[Data entries]
_____

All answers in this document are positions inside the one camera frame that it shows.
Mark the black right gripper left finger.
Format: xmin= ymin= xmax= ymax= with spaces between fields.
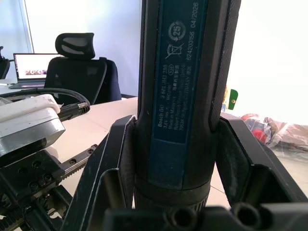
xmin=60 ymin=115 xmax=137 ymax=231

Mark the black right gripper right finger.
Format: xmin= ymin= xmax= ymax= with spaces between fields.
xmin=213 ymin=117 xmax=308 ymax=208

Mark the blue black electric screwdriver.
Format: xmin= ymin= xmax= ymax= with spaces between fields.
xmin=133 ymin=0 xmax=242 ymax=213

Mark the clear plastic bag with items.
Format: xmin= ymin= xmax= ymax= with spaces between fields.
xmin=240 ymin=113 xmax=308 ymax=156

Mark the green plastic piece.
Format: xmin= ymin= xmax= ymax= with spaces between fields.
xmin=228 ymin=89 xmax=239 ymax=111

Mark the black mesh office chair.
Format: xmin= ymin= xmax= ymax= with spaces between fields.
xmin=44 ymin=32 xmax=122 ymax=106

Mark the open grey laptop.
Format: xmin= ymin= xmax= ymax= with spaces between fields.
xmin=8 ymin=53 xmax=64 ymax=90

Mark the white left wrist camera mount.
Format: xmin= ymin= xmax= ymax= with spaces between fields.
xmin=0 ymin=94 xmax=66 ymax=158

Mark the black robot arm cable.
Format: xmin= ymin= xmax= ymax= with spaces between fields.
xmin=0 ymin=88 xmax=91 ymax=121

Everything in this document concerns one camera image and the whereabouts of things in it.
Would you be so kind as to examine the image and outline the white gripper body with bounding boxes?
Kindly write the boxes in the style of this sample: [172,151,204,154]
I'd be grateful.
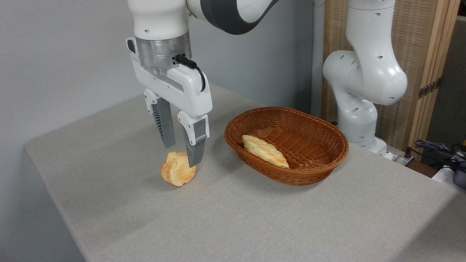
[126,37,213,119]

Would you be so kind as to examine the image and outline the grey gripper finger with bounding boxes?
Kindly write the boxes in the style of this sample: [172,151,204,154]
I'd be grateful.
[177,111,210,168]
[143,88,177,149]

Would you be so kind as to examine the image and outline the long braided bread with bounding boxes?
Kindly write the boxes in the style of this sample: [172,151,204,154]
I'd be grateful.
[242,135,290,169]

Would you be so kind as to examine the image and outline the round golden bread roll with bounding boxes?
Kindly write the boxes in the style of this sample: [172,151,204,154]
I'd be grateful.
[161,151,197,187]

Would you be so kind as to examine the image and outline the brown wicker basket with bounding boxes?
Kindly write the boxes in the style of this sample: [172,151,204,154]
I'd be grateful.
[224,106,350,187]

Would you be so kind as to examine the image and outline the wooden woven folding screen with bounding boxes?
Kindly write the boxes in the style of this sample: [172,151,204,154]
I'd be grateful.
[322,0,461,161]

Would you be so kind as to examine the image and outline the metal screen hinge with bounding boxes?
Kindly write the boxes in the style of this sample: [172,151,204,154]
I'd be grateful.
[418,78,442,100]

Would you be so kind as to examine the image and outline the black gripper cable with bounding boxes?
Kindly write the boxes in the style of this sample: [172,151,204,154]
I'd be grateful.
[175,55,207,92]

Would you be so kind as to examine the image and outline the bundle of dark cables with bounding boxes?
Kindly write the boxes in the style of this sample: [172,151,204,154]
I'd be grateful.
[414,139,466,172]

_____

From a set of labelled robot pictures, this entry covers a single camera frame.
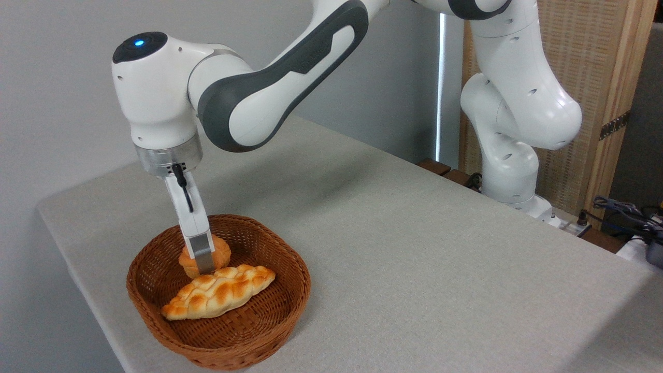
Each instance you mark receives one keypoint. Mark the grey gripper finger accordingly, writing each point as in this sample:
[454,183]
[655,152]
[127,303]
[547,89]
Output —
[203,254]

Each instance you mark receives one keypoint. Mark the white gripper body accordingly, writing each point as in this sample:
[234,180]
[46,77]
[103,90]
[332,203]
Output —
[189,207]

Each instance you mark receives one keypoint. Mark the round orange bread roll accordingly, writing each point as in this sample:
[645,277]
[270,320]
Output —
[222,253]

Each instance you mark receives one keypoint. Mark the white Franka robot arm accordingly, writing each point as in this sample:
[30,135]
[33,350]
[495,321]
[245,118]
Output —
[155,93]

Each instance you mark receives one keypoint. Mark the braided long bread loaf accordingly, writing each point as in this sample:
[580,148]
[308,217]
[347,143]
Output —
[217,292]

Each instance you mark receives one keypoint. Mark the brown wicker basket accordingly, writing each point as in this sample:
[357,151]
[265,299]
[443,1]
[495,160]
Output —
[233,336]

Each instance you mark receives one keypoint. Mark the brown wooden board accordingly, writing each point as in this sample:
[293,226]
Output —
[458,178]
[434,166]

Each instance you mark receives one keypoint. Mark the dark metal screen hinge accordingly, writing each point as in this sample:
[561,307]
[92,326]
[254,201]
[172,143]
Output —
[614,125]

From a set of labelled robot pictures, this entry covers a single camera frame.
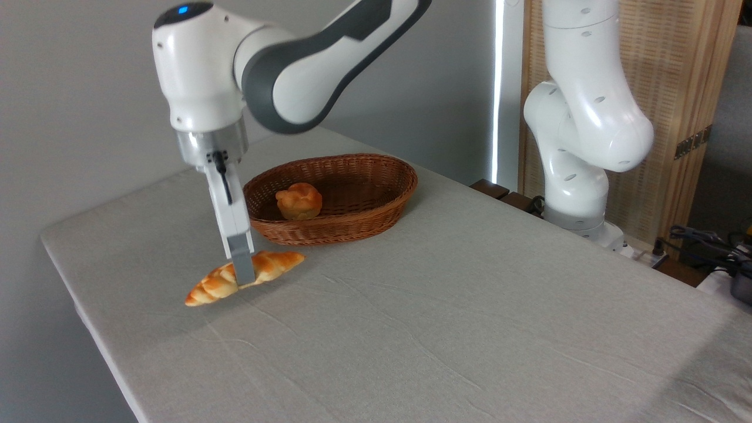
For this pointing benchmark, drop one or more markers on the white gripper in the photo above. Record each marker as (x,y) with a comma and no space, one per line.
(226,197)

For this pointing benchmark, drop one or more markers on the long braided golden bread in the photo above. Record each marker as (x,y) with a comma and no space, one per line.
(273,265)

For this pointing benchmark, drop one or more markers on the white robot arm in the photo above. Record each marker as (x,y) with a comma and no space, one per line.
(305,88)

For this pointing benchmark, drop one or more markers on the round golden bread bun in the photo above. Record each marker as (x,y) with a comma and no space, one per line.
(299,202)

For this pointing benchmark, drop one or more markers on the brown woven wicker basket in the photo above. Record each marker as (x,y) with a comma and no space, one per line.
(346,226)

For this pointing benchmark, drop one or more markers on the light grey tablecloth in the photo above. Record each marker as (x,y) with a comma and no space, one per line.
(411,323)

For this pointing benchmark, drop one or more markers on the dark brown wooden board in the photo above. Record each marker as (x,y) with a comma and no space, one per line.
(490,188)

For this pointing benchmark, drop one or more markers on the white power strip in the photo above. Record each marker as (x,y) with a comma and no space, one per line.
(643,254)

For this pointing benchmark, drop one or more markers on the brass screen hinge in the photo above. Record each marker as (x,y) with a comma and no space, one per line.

_____

[TASK]
Across the entries above, find each line with the word "screen" and please copy it out.

[WORKED SOLUTION]
Would you be so kind as to examine the image and outline the wooden woven folding screen with bounding boxes?
Would you be so kind as to examine the image and outline the metal screen hinge with bounding boxes?
Each instance you mark receives one keypoint. Mark the dark metal screen hinge accordingly, writing each point as in this sample:
For this pointing benchmark, drop one or more markers on the brass screen hinge in the photo above. Record each marker as (x,y) with a comma and no space, one per line.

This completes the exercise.